- [Exercise details]:
Retype the whole listing, please, keeping every line exact and dropping the pictures.

- [Supplied data]:
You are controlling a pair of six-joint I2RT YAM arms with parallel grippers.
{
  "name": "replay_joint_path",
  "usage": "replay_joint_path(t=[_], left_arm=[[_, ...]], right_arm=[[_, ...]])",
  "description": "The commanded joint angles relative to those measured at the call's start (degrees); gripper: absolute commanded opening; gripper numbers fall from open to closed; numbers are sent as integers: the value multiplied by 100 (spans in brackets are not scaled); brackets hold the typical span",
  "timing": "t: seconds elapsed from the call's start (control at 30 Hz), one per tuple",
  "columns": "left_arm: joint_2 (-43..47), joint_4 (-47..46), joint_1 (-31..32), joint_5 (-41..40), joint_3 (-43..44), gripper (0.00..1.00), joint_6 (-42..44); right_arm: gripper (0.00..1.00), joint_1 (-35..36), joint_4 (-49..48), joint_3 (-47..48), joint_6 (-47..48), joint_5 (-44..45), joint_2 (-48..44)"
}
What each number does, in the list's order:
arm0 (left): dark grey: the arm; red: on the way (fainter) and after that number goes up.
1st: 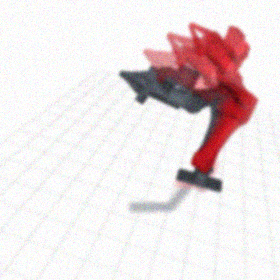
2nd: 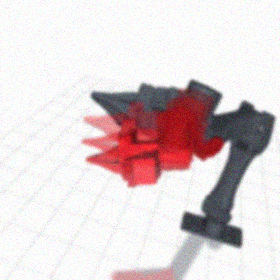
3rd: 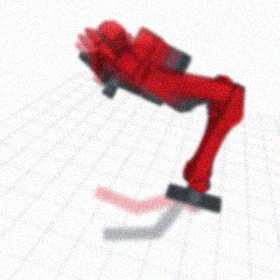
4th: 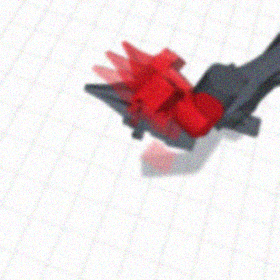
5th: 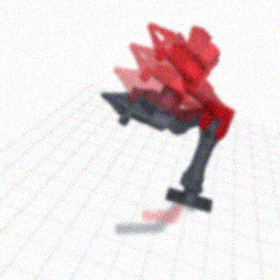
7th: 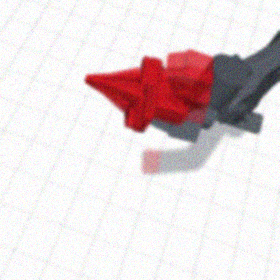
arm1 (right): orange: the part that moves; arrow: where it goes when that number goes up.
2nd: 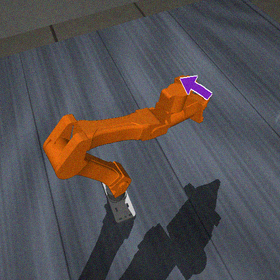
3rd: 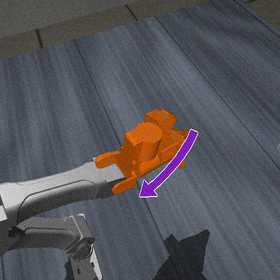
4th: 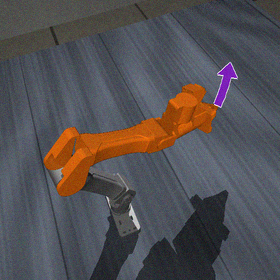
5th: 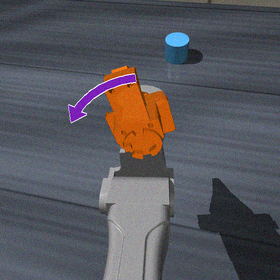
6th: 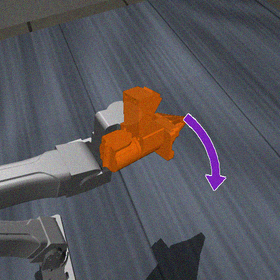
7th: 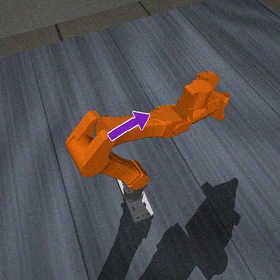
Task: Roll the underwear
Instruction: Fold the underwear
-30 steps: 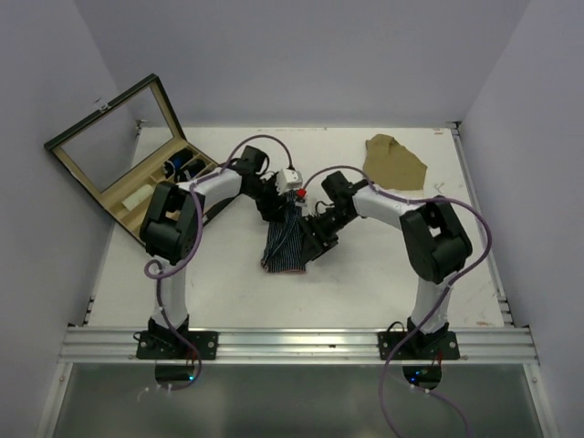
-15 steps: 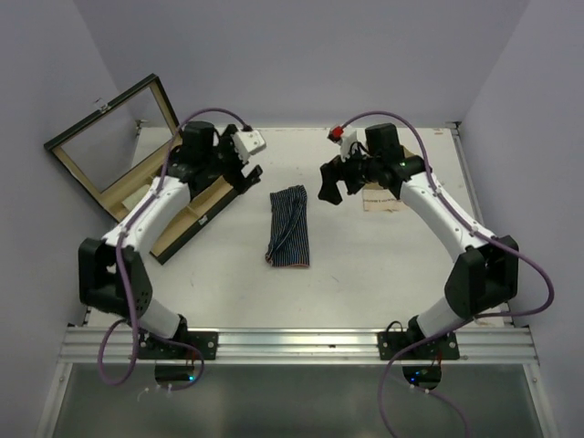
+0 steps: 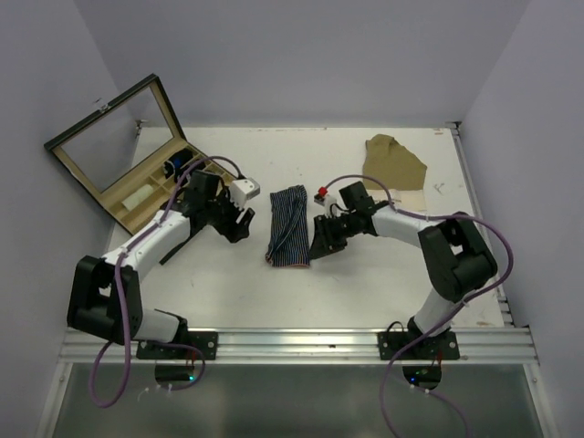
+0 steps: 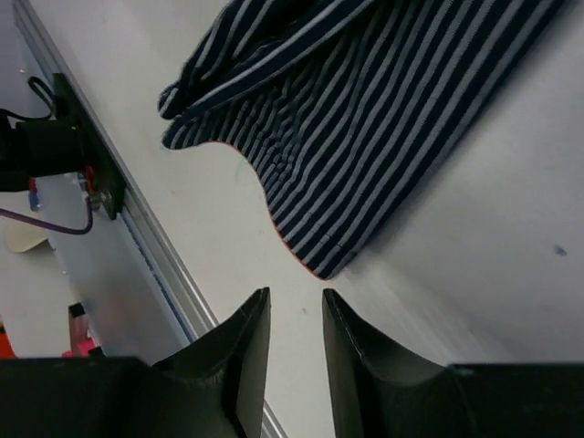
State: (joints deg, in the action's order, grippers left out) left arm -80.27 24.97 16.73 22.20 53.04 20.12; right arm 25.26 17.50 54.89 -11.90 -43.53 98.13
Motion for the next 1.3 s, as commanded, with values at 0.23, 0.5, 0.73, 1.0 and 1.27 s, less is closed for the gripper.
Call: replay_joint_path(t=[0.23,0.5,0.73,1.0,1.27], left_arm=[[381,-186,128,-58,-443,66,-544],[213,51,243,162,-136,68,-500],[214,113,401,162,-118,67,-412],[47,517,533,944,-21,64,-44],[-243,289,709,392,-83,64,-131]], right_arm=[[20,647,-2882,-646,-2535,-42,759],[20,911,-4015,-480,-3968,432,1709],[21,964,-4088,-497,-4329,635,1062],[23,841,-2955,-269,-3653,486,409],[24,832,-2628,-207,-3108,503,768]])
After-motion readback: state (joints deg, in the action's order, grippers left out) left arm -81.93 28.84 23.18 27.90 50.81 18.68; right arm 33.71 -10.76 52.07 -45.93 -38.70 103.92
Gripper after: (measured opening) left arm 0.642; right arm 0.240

- [Response]:
You are controlling a pair of six-joint I2RT YAM arms with parallel grippers.
{
  "name": "replay_joint_path",
  "usage": "replay_joint_path(t=[_], left_arm=[[_, ...]], right_arm=[[_, ...]])",
  "description": "The commanded joint angles relative to those measured at the call's start (degrees); gripper: absolute commanded opening; gripper numbers fall from open to closed; numbers are sent as integers: the value multiplied by 100 (spans in brackets are not scaled); brackets hold the typical span",
  "timing": "t: seconds elapsed from the call's start (control at 30 Hz), one per tuple",
  "columns": "left_arm: joint_2 (-43..47), joint_4 (-47..46), joint_1 (-31..32), joint_5 (-41..40), joint_3 (-43..44), gripper (0.00..1.00), joint_6 (-42..44); right_arm: gripper (0.00..1.00), joint_1 (-35..36), joint_4 (-49..48), joint_3 (-47..48), joint_6 (-47..48), joint_5 (-44..45), joint_2 (-48..44)"
}
What each number does, in the list's order:
arm0 (left): dark grey: the arm; red: on the way (fainter) and after that number goes up.
1st: 
2nd: 
3rd: 
4th: 
5th: 
7th: 
arm1 (right): orange: the part that moves; arrow: where it goes when that number goes up.
2nd: 
3rd: 
4th: 
5th: 
6th: 
7th: 
Task: Roll the underwear
Instruction: Fold the underwear
-30 steps: 
-15 steps: 
+0 steps: 
+0 steps: 
State: (joints deg, in the action's order, grippers left out) left arm -80.27 24.97 16.73 22.20 53.04 20.12; right arm 25.26 17.50 54.89 -11.90 -43.53 98.13
Motion for the next 1.3 s, as commanded, with values at 0.23, 0.5, 0.73, 1.0 and 1.27 s, less is closed for the gripper.
Call: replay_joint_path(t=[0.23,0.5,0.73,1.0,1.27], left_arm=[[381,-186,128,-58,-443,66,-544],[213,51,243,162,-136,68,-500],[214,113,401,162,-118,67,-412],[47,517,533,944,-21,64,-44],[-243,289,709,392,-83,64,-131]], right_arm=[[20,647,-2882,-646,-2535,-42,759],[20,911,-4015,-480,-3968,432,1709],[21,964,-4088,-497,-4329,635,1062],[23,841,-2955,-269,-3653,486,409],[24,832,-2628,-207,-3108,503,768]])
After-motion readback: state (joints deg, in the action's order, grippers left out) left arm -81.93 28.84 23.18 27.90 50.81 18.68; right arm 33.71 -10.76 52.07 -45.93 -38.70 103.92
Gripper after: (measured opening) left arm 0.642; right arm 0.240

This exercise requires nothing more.